My program uses fork/join as shown below to run thousands of tasks: 我的程序使用fork / join,如下所示运行数千个任务:

private static class Generator extends RecursiveTask<Long> {
    final MyHelper mol;
    final static SatChecker satCheck = new SatChecker();

    public Generator(final MyHelper mol) {
        super();
        this.mol = mol;
    }

    @Override
    protected Long compute() {
        long count = 0;
        try {
            if (mol.isComplete(satCheck)) {
                count = 1;
            }
            ArrayList<MyHelper> molList = mol.extend();
            List<Generator> tasks = new ArrayList<>();
            for (final MyHelper child : molList) {
                tasks.add(new Generator(child)); 
            }
            for(final Generator task : invokeAll(tasks)) { 
                count += task.join(); 
            }
        } catch (Exception e){
            e.printStackTrace();
        }       
        return count;           
    }
}

My program makes heavy use of a third party library for isComplete and extend methods. 我的程序大量使用isComplete和扩展方法的第三方库。 The extend method also uses a native library. extend方法也使用本机库。 As far as the MyHelper class is concerned, there is no shared variable or synchronization between the tasks. 就MyHelper类而言,任务之间没有共享变量或同步。

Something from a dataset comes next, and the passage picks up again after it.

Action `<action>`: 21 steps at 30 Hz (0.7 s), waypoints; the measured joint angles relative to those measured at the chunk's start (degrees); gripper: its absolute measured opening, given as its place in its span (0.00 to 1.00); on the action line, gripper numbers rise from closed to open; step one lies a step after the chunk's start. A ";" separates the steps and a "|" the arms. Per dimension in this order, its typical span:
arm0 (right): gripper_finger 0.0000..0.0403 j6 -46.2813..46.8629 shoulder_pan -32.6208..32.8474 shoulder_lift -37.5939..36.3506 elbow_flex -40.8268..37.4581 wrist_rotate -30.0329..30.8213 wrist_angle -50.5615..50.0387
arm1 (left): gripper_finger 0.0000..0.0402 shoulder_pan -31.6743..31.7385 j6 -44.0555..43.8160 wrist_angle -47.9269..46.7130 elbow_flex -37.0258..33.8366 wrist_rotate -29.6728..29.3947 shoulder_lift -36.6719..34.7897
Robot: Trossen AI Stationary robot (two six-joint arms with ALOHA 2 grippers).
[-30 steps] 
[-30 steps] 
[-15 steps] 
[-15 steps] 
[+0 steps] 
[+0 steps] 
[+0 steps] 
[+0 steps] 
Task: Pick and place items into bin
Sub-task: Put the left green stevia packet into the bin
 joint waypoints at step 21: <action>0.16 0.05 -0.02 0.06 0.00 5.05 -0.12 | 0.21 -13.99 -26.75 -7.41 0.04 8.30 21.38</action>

I use the taskset command from linux to restrict the number of cores used by my application. 我使用linux中的taskset命令来限制我的应用程序使用的核心数。 I get the best speed by using around 10 cores (say around 60 seconds). 我通过使用大约10个核心(比如大约60秒)获得最佳速度。 It means that using more than 10 cores results in slowing down the application, such that 16 cores finishes in the same time as 6 cores (around 90 seconds). 这意味着使用10个以上的内核会导致应用程序变慢,因此16个内核可以同时完成6个内核(大约90秒)。

I am more confused because the selected cores are 100% busy (except for garbage collection every now and then). 我更困惑,因为所选内核100%忙碌(除了垃圾收集之外)。 Does anyone know what could cause such a slow down? 有谁知道什么会导致这么慢? And where should I look to solve this problem? 我应该在哪里解决这个问题?

PS: I have made also implementations in Scala/akka and using ThreadPoolExecutor, but with similar results (although slower than fork/join) PS:我在Scala / akka中也使用了ThreadPoolExecutor,但结果相似(虽然比fork / join慢)

PPS: My guess is that down deep in MyHelper or SatCheck, someone crosses the memory barrier (poisoning the cache). PPS:我的猜测是,在MyHelper或SatCheck深处,有人穿过内存屏障(中毒缓存)。 But how can I find that and fix or go about it? 但是我怎样才能找到并修复或去做呢?

There might be an overload due to assigning threads/tasks to the different cores. 由于将线程/任务分配给不同的核心,可能会出现过载。 Also, are you sure that your program is entirely parallelizable? 此外,您确定您的程序完全可并行化吗? Indeed, some program cannot always use 100% efficiently all the cpus available and the time taken to dispatch the tasks might slow down the program more than it helps it. 实际上,某些程序不能总是100%有效地使用所有可用的cpu,并且分配任务所花费的时间可能会使程序减慢而不是帮助它。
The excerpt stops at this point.